Fruits of the land must be shared equally, says President
PRESIDENT Michael D Higgins has called for the rewards of farming to be spread out among large and small farmers.
He said farming has a great future if handled right, and is a "cornerstone of Ireland's society, economy and identity" supporting 300,000 jobs in the agrifood sector.
Irish food exports grew by 42pc in the last few years, helping create 4,000 new jobs at a time of general economic contraction. With global demand for food forecast to rise 70pc by 2050 there was every reason to be optimistic.
"The upcoming abolition of milk quotas will also open new, stimulating opportunities for the Irish dairy sector," he said.
But the President urged that the fruits of agricultural development be shared around "and not just divided among the biggest".
"I believe that it is equally important to build up Irish agriculture's capacity to expand into new markets globally, as it is to foster a thriving family farming sector, allowing as many who wish so as possible to make a living out of farming," he said
Speaking at the opening of the Ploughing Championships in Ratheniska, Stradbally, Co Laois President Higgins said it was undeniably "the most beloved rendezvous in Ireland's rural calendar". The National Geographic even singled it out as one of the top 10 events to visit in Ireland, he noted.
A crowd of 82,000 attended on the opening day of the event, on a par with last year's record attendance.
But President Higgins said he is "very upset" at new findings that more than half of farmers were affected by suicide in their family or community.
He said he "could not but be concerned" at the survey findings.
"The suicide rate for example, where one in five of those between 35 and 44 had a near, immediate experience in their families or in their extended families. Or that over half of farming families are some way or other affected by the impact of suicide," he said.
President Higgins said it was important to reduce farmers' vulnerability to external shocks such as price volatility.
The survey in question was carried out by the Irish Creamery Milk Suppliers Association and the Irish Examiner.
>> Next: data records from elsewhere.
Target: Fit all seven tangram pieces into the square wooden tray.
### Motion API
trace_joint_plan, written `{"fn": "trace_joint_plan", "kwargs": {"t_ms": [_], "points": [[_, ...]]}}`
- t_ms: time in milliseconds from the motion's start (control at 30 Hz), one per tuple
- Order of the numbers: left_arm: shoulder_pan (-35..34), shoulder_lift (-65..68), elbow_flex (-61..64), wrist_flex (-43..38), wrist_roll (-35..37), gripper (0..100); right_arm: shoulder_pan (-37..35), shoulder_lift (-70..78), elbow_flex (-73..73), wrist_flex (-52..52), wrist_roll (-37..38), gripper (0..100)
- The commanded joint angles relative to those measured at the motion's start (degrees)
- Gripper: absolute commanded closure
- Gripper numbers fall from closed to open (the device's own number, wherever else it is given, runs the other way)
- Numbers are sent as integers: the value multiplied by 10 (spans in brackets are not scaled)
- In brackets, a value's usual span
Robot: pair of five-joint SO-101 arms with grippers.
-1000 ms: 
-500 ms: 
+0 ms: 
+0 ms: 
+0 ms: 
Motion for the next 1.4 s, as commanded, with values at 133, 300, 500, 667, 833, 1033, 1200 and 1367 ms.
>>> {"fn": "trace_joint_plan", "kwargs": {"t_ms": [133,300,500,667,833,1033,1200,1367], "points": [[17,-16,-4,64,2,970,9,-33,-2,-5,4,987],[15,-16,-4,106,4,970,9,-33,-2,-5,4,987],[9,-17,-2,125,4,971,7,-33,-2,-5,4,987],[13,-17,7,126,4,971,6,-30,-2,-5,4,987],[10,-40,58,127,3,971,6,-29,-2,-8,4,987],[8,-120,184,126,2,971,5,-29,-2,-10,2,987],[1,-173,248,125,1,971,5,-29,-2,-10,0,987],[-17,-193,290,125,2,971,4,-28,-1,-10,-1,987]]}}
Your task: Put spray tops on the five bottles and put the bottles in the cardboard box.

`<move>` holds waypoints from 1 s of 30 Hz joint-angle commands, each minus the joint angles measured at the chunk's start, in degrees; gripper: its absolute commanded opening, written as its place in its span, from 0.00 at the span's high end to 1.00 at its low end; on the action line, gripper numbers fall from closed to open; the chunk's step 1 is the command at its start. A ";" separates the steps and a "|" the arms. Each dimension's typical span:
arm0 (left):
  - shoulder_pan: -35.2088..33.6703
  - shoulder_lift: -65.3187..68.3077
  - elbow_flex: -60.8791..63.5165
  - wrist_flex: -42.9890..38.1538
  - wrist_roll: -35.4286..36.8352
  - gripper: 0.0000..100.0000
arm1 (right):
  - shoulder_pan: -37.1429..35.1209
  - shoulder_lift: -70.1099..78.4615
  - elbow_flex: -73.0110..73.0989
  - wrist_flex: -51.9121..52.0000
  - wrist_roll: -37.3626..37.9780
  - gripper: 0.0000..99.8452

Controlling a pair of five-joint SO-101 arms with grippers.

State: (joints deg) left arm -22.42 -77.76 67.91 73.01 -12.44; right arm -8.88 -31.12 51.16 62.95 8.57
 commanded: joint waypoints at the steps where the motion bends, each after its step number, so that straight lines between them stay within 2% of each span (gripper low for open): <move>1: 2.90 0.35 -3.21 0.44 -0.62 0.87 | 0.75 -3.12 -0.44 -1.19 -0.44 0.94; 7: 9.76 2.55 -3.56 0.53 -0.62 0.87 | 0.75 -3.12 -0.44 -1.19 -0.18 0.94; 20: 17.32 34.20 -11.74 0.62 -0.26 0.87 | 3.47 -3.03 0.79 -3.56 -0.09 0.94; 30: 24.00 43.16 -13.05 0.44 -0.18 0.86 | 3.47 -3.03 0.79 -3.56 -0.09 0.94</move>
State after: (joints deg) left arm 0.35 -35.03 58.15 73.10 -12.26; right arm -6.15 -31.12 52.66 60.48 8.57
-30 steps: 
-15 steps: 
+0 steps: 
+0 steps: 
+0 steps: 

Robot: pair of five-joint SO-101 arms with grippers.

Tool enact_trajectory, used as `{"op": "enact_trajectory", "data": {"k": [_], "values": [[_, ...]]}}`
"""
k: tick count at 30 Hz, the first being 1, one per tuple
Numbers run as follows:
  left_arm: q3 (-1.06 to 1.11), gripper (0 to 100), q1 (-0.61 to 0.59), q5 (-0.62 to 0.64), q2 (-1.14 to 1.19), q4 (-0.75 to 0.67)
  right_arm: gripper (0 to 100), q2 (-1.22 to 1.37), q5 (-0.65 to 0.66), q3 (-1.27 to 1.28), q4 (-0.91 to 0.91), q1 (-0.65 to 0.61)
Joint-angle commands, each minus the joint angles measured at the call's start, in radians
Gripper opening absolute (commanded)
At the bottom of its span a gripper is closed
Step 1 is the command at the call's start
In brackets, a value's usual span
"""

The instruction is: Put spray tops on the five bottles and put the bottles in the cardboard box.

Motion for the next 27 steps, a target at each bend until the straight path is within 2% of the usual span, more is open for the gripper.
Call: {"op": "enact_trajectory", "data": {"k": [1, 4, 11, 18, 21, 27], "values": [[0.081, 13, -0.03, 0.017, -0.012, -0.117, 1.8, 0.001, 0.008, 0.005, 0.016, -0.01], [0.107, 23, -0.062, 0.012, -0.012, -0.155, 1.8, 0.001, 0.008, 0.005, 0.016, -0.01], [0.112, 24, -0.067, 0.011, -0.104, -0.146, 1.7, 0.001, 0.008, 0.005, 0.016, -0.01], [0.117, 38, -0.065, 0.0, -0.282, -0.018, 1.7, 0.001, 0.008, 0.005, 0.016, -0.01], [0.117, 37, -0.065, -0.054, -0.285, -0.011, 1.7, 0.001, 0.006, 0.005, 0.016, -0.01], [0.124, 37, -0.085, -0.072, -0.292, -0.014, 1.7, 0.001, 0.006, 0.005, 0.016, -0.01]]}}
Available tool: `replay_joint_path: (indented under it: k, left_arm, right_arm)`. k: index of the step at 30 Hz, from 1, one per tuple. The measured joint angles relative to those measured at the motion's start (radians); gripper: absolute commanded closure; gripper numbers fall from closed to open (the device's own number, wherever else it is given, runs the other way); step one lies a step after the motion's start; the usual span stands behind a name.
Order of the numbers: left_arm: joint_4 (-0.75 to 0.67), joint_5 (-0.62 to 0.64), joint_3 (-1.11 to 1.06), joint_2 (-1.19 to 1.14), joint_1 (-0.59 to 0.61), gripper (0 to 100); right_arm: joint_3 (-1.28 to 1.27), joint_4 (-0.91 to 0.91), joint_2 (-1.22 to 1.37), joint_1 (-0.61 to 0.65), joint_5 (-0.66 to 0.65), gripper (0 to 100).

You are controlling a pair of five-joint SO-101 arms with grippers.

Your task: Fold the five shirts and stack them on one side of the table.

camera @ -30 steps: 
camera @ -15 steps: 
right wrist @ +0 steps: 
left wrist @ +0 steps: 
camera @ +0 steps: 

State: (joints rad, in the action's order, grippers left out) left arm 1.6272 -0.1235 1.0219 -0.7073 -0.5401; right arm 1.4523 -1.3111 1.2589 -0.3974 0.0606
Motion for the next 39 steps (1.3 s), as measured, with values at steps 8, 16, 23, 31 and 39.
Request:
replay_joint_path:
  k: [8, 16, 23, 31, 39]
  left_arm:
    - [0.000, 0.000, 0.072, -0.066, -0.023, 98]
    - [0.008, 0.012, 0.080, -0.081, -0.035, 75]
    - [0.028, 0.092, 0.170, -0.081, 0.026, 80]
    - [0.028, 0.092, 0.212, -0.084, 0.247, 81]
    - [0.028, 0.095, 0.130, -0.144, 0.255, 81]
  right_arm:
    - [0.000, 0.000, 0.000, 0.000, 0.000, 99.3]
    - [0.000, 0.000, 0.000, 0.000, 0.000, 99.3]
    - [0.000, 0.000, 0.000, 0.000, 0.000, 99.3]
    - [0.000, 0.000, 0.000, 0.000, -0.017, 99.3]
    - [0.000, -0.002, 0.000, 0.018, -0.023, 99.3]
National Ploughing Association managing director Anna May McHugh said there was a marvellous atmosphere .
"There is a very positive feeling out there, we don't have figures from the trade stands but it looks like people are buying," she said.
Rain early in the day had been welcomed by the ploughing competitors who "would probably like a bit more of it" because ground conditions were so firm after weeks of dry conditions, she said.
The crowds began thronging into the event before 8am resulting in heavy traffic on the roads around the 800-acre site in Ratheniska, Co Laois.
The sheer volume of traffic meant some delays getting in on site, as everyone tried to arrive between 7am and 9am, said Garda Chief Superintendent John Scanlan. "I'd advise people to take their time getting here, because the problem is everyone thinks they'll get there early, when in fact it usually eases off later," he said.